-- EXERCISE DESCRIPTION --
Go through the entries below and tally the lines holding "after"; please reply with the number only.

[Saved data entries]
=-=-=-=-=

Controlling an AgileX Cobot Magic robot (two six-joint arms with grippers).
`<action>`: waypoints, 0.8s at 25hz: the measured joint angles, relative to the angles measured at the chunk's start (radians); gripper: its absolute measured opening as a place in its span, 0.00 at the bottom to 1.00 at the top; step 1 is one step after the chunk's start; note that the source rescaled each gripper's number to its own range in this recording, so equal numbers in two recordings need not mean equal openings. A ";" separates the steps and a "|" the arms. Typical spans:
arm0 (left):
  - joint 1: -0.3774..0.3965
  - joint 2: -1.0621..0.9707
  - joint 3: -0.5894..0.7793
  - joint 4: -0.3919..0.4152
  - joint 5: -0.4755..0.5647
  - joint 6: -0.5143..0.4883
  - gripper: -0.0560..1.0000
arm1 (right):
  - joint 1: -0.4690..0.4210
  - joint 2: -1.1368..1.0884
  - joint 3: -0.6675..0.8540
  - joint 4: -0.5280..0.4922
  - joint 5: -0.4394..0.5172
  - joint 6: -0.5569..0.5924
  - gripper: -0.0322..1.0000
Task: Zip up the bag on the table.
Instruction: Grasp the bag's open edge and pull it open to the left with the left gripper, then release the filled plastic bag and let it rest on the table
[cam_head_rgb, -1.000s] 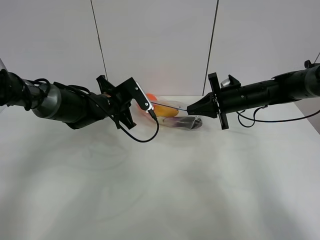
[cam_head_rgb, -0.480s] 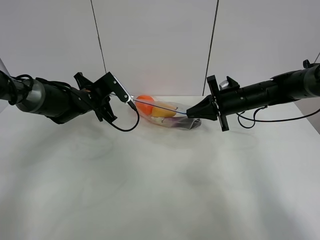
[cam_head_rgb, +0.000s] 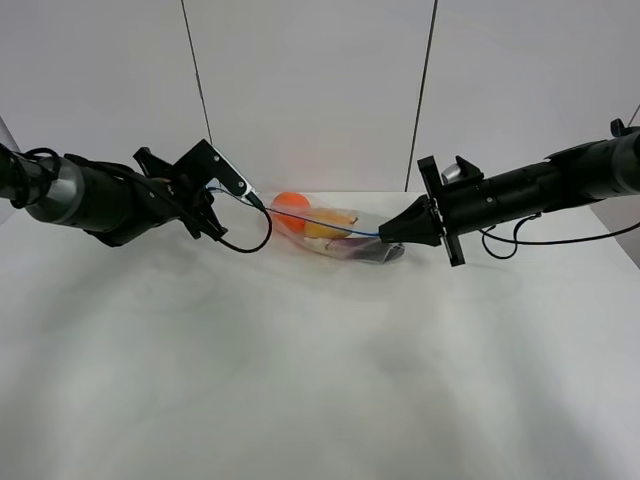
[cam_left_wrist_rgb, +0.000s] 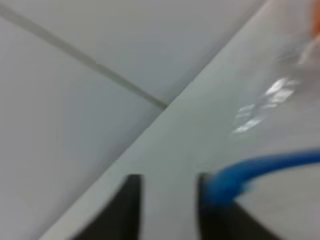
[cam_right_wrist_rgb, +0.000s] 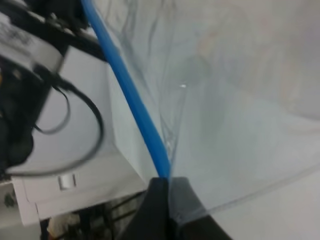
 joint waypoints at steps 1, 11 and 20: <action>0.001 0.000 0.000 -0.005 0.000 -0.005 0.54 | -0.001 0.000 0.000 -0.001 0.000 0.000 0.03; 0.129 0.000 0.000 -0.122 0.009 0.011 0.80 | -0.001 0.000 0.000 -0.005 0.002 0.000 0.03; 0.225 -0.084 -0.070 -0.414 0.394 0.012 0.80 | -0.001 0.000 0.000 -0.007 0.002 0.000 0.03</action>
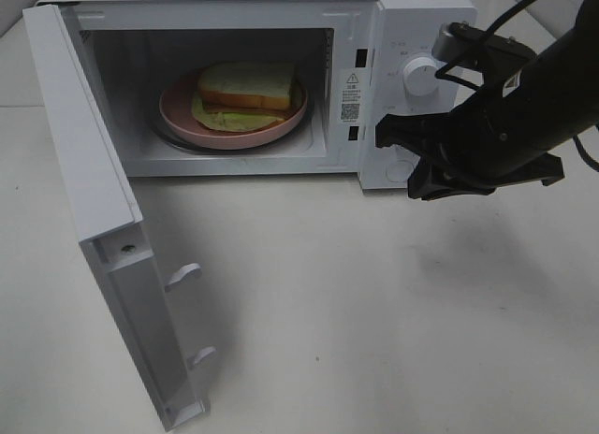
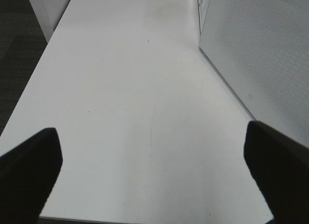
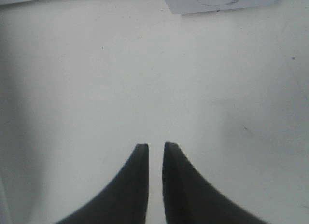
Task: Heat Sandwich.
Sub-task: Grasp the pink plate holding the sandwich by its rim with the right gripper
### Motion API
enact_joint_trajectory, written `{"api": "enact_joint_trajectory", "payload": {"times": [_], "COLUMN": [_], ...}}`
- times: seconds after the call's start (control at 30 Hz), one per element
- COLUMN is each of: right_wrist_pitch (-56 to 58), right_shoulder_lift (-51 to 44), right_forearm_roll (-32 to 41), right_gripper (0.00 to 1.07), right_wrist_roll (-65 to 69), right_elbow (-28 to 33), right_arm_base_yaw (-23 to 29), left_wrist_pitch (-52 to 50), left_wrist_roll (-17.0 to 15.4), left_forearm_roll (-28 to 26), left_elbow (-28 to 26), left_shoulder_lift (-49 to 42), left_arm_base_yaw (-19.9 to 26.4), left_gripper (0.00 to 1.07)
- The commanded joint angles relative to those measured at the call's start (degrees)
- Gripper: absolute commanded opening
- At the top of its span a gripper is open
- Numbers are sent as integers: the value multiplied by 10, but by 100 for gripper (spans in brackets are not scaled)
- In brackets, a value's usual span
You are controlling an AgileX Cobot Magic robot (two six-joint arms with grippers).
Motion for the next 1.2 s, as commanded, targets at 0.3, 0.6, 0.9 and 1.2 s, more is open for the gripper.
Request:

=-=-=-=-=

-- RESPONSE BELOW --
2